Mientras decía esto, enlazó sus brazos alrededor de su cuello y señaló sus pantorrillas.

—¿Cómo te atiendo? —dijo Xi Ting mientras se inclinaba hacia adelante—. La sonrisa diabólica en su rostro escondía un significado diferente.

Qin Yan lo empujó:
—He estado de pie todo el día así que necesitas masajear mis piernas. Vamos, vamos.

—… —Xi Ting preguntó:
— ¿Quieres que te masajee las piernas?

—Por supuesto. ¿No es esto lo que un marido debería hacer? —Se recostó y lo miró triunfante.

Xi Ting sacudió la cabeza y la miró sin palabras. Sin embargo, estiró sus manos y comenzó a presionar sus pantorrillas:
—¿Duele aquí?

—Sí sí, —Qin Yan sintió sus grandes manos moviéndose en sus piernas.

Xi Ting preguntó:
—¿Está bien así?

—Sí sí, está bien. Se siente perfecto, —Qin Yan se rió entre dientes.

Xi Ting la miró fijamente mientras sus manos continuaban masajeándola. Xi Ting tenía buena fuerza de brazos y agarre. Por lo tanto, sus masajes tenían la cantidad correcta de fuerza tal que se sentían extremadamente bien.

Parecía que su entrenamiento habitual no había sido en vano. Ella suspiró de placer.

Alguien quería entrar pero fue detenido por los hombres de Xi Ting en el exterior.

La persona de fuera dijo:
—El Señor pidió estos documentos.

Los guardaespaldas le echaron un vistazo y miraron dentro de la habitación. Xi Ting estaba realmente masajeando los pies de la Señora.

Esa persona echó un vistazo rápido y se dio la vuelta.

Cuando Xi Ting terminó, la persona luego entró:
—Señor, los documentos que solicitó están aquí.

Xi Ting asintió y dijo a Qin Yan:
—Está bien, ve a descansar. Te acompañaré pronto.

Se acercó al oído de Qin Yan y susurró:
—Te atendí bien hace un momento. Luego, será tu turno de atenderme.

—… —Qin Yan se sonrojó y lo empujó.

Xi Ting se rió y salió.

Una vez afuera, el ambiente ya no era casual. En cambio, caminó solemnemente hacia otra habitación.

—¿Cómo va?

—Señor, toda la información está aquí. La esposa de Han Cheng, Fang Zichen, nunca había permanecido en la Nación C tanto tiempo. Se mudó a la Nación M hace más de diez años.

Xi Ting dijo:
—Imposible. Ella debe tener algo que ver con Qin Yan.

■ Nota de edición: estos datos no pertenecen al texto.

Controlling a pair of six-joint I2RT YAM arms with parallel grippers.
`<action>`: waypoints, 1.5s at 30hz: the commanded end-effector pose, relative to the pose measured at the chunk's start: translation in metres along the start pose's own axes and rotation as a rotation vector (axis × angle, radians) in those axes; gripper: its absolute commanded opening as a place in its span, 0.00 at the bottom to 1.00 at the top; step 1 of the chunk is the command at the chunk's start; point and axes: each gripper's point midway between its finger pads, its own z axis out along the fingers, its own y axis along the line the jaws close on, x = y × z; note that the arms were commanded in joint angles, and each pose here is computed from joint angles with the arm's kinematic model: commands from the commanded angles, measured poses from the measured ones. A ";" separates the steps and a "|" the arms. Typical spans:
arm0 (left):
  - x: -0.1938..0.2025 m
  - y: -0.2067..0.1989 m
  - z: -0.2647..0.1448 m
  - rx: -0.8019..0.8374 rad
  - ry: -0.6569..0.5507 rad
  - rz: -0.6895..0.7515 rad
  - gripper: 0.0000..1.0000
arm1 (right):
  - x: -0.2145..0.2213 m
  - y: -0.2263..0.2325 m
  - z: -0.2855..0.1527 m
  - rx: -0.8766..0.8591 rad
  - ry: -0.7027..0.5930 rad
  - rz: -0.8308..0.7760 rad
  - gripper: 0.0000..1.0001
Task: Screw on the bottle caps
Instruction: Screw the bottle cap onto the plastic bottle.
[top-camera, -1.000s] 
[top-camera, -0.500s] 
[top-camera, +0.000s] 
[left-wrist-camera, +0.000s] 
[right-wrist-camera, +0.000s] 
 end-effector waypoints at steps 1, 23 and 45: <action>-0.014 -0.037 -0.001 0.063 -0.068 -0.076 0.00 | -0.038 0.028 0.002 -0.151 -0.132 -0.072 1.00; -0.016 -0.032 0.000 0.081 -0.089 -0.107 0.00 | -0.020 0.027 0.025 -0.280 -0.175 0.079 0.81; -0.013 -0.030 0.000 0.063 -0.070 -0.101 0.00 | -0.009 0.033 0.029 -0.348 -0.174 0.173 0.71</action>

No podía ser todo simplemente una coincidencia.

Su Cen… Fang Zichen…
¿Cómo estaban exactamente relacionadas?

Los ojos de Xi Ting se endurecieron:
—Investiga más.

*
La tarde siguiente.

En el estudio, varias personas esperaron toda la mañana pero inesperadamente, Xi Ting no se despertó temprano.

Xi Ting los miró.

—¿Cómo fue la investigación?

—Señor, Han Cheng era realmente protector, fue difícil para nosotros revisar.

—No quiero escuchar sobre el proceso. Solo quiero el resultado. —Xi Ting sabía que no era fácil, pero tenía que tener los resultados.

Al ver el cambio en la cara de Xi Ting, algunos de ellos se congelaron mentalmente e inmediatamente dijeron:
—Pero logramos averiguar cómo, dado que no tiene hijos, adoptó a un huérfano de un orfanato y se ofrecerá como voluntaria allí cada semana.

—Oh… ¿Cada semana?

—Sí, el orfanato está aquí.

Xi Ting se detuvo ligeramente y pensó en algo.

Después de que Qin Yan se despertó, Xi Ting dijo:
—Hoy, salgamos a pasear.

—Oh, ¿a dónde vamos?

—Iremos a un lugar un poco más lejano hoy. Vamos, vámonos.